Instructor: Muzi Li Rowe
Exploring the magic of photography through its most fundamental form: camera obscura, aka the pinhole image. Camera obscura is a a naturally occurring optical phenomenon that has inspired and has been implemented by artists and scientists over many centuries. In this one day intensive workshop, you will first learn how to build a functional camera with everyday materials, and create your very own black and white photograph in the darkroom! You don’t have to know a lot about photography to make a pinhole image, not knowing the result makes the process full of excitement, surprises and lots of fun!
About the Instructor:
Muzi Li Rowe is best known for her optical assemblages of obsolete technology and photographs made using them. She works with the physical elements of camera, observing photography through its own medium. Often working with various historical and alternative photographic processes, she reflects the significance of practicing the analog medium in the current age. Rowe’s work is influenced by the works from the New Topographics and The Picture Generations, as well as folk art and DIY culture.
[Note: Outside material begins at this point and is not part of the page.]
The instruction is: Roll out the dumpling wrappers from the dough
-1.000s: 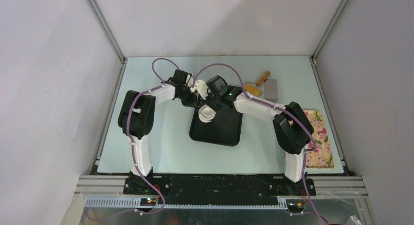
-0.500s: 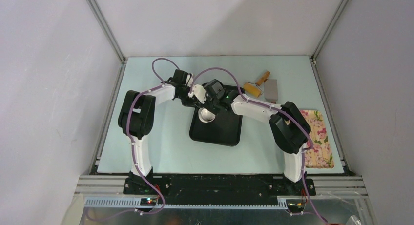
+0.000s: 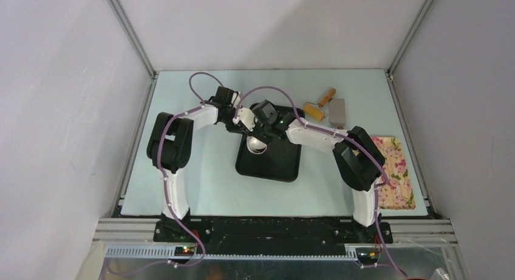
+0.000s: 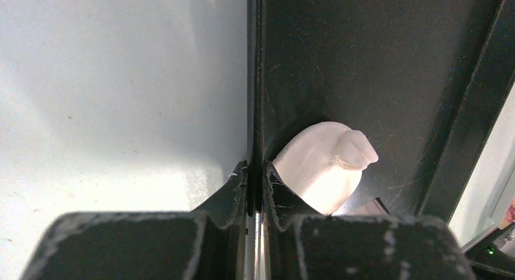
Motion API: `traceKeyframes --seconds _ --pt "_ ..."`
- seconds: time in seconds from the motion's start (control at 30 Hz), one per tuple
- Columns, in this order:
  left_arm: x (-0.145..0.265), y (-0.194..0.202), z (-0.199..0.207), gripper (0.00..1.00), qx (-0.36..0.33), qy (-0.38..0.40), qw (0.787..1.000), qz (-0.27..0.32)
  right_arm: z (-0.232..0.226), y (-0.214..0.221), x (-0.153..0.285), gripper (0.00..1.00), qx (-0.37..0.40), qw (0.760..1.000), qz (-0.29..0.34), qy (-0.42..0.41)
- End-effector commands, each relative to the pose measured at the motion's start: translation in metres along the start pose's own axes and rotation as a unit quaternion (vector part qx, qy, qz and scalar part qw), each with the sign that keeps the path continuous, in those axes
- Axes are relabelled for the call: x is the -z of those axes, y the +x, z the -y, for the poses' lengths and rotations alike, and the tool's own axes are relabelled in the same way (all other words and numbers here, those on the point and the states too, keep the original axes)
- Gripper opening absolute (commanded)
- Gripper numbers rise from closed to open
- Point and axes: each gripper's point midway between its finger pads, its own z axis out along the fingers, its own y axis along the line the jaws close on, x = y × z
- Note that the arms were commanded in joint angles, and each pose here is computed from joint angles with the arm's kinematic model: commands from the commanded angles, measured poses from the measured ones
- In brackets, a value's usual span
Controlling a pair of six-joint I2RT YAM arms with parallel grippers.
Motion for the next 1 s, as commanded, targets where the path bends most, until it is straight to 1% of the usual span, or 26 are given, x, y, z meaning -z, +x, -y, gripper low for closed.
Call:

Born and raised in Beijing, China, Rowe has lived in between Beijing, Sydney, Hawaii and California since the age of 17. She received a Bachelor of Visual Arts from University of Sydney, Australia and a Master of Fine Arts from University of California Davis. Rowe has exhibited in the US, China and Australia, at venues including Slosumb Galleries, East Tennessee State University, TN; Manetti Shrem Museum of Art, CA; Coffs Harbor Regional Gallery, Australia; Carriage Works, Sydney, Australia; and Bronze Ware Museum, Ordos, China. Rowe currently works as a freelance photographer, specializing in artwork documentation and product photography under the name Eighteen Percent Labs. Rowe lives and works in Sacramento, California.